• REQUIRED WORK: Some lines in the material below hold the word "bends". Copy all of them.

• DATA:
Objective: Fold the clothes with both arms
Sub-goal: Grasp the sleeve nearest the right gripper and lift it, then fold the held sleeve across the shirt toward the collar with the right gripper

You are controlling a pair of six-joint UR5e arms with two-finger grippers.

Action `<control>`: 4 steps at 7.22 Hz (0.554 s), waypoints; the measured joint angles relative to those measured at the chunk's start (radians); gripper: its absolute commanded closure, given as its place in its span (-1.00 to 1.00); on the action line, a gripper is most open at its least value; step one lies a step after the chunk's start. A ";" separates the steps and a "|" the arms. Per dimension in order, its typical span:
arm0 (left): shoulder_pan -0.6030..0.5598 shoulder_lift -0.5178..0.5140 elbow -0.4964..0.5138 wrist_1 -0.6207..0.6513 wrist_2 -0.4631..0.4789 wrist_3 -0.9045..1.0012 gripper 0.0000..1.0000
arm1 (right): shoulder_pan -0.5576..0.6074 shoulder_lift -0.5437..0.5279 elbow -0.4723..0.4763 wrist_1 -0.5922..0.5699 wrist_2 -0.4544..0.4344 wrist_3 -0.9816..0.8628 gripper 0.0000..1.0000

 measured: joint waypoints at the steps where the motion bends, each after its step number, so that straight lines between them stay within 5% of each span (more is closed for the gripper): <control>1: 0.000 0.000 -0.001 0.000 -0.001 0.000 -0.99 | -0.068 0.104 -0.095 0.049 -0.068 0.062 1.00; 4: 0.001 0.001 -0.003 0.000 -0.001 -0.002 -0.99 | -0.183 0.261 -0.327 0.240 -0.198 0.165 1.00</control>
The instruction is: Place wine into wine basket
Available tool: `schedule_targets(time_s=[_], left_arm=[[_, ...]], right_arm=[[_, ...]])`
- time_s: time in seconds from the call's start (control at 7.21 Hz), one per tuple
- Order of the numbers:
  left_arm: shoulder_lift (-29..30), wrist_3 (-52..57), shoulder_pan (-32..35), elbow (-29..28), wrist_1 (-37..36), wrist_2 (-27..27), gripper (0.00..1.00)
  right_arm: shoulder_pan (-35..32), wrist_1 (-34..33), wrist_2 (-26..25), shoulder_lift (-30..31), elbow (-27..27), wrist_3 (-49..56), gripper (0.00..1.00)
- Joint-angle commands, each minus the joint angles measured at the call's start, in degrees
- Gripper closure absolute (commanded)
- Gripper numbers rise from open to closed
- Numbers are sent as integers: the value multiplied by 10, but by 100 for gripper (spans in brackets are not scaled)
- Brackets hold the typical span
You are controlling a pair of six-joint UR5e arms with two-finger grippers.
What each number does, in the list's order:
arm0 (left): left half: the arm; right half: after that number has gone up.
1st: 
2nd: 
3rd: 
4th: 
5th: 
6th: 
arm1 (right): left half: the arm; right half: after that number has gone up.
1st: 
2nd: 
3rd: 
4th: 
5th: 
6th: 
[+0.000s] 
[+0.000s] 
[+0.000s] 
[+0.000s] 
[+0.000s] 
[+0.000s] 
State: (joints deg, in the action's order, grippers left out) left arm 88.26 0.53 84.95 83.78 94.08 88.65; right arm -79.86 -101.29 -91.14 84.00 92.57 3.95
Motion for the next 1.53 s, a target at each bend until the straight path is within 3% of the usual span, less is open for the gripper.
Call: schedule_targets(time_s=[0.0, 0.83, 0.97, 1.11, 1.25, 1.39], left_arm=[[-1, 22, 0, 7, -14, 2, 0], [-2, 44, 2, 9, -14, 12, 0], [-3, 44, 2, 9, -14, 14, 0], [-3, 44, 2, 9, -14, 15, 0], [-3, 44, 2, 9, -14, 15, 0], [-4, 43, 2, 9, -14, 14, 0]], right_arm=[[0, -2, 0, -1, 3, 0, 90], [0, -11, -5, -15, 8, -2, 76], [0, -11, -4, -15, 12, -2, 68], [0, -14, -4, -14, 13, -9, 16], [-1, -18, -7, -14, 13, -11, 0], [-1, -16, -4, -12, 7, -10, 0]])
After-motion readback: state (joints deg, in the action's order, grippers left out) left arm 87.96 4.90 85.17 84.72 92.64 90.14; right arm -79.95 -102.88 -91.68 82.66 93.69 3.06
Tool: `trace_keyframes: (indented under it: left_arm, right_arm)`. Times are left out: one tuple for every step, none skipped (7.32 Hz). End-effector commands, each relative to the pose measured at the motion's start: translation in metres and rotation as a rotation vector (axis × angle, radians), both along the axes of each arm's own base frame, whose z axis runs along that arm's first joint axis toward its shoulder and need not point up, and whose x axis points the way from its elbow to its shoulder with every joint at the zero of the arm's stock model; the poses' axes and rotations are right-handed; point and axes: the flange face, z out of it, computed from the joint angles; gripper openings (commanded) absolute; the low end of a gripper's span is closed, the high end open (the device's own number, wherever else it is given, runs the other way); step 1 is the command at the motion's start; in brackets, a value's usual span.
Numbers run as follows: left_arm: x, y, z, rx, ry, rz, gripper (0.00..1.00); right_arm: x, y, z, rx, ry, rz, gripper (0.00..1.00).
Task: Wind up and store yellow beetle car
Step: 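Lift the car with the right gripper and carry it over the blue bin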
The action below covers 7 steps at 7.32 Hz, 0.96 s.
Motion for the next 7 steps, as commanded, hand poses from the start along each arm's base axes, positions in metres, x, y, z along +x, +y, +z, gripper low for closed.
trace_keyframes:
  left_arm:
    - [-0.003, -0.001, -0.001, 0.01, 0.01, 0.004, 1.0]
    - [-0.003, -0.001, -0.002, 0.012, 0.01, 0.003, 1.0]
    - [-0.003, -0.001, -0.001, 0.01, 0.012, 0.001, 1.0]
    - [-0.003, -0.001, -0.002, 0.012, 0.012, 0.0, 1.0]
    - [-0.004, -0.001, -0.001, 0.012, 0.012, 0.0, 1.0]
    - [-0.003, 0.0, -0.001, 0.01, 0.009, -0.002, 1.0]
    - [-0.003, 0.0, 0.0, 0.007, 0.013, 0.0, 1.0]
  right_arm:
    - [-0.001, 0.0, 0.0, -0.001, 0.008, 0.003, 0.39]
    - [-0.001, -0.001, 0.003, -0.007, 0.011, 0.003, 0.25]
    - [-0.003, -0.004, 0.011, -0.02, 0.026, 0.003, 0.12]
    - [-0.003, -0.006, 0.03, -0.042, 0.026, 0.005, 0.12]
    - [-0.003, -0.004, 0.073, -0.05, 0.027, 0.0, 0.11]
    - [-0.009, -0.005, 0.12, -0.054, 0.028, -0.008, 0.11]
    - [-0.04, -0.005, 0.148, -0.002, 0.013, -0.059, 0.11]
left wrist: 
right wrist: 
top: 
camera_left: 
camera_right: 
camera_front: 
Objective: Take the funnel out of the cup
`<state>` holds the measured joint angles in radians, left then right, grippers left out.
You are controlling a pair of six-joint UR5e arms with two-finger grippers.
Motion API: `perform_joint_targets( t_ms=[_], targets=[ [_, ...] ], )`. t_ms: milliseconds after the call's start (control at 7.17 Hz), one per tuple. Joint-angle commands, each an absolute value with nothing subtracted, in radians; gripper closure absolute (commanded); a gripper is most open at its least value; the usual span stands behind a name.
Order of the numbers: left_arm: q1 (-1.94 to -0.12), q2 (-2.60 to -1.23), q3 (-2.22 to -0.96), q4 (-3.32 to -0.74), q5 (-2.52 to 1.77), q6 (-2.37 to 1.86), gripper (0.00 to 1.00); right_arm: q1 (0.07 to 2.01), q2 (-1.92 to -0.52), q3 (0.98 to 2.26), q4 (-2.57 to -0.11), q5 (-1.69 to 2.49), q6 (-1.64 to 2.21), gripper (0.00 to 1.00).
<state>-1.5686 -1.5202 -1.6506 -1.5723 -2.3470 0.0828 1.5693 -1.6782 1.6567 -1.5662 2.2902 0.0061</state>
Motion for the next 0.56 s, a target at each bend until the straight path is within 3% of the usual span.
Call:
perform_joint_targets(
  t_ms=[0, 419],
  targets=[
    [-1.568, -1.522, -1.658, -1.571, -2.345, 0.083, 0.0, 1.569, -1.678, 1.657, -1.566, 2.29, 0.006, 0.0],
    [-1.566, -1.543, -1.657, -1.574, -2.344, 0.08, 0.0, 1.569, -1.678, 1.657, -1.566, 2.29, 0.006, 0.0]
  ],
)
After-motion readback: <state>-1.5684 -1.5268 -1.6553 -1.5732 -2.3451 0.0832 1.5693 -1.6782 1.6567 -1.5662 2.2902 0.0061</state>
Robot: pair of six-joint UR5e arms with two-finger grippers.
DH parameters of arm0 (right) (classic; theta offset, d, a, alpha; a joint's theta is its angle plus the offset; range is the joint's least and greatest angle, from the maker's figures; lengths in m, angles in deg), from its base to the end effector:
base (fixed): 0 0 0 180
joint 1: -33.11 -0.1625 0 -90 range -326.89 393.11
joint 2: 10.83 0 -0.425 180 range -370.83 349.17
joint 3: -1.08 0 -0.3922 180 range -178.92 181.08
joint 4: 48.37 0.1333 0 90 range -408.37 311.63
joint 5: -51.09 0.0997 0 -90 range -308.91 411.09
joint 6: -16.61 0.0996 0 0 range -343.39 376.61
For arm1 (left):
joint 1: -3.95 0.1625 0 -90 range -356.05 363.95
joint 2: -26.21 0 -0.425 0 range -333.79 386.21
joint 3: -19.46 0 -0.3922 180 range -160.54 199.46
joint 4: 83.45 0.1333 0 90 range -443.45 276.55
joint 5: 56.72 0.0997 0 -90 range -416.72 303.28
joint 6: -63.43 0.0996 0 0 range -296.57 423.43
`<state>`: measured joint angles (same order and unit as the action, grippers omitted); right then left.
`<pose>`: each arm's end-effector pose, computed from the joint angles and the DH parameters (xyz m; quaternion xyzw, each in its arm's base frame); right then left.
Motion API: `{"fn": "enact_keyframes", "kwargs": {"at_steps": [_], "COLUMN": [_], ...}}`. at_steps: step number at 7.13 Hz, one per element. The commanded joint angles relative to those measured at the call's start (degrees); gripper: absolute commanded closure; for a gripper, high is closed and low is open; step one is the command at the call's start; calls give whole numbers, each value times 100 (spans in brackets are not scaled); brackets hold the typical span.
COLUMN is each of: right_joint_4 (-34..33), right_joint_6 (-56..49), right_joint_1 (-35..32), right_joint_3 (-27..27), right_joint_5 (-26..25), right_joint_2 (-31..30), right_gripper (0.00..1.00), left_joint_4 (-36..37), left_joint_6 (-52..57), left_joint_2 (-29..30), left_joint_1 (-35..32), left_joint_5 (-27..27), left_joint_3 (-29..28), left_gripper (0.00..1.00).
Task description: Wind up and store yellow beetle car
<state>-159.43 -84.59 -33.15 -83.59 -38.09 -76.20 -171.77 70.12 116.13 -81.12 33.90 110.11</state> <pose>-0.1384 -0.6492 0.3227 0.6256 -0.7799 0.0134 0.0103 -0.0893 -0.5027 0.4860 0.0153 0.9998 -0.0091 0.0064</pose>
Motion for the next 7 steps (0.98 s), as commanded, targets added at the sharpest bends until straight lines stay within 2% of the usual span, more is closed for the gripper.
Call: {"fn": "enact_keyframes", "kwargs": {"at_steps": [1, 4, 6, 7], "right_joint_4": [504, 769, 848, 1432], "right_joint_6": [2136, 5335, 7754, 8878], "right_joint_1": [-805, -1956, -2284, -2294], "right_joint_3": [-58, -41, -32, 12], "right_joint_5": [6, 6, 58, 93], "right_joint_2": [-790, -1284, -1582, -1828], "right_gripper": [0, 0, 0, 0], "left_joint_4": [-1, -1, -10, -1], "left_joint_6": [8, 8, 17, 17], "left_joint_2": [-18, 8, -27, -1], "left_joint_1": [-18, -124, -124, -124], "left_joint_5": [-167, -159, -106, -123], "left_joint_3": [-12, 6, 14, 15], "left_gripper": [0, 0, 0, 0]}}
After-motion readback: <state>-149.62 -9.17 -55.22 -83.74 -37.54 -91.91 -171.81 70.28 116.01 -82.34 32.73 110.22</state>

• OUTPUT OF THE TASK:
 measured: joint waypoints at the steps where the motion bends, each after its step number, so that straight lines between them stay within 5% of each span (more is closed for the gripper): <control>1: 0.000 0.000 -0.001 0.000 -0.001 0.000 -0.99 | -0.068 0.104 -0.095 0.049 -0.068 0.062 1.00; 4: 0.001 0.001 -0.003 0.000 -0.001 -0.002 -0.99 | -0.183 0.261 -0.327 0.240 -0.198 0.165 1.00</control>
Motion for the next 7 steps (0.98 s), as commanded, targets added at the sharpest bends until straight lines stay within 2% of the usual span, more is closed for the gripper.

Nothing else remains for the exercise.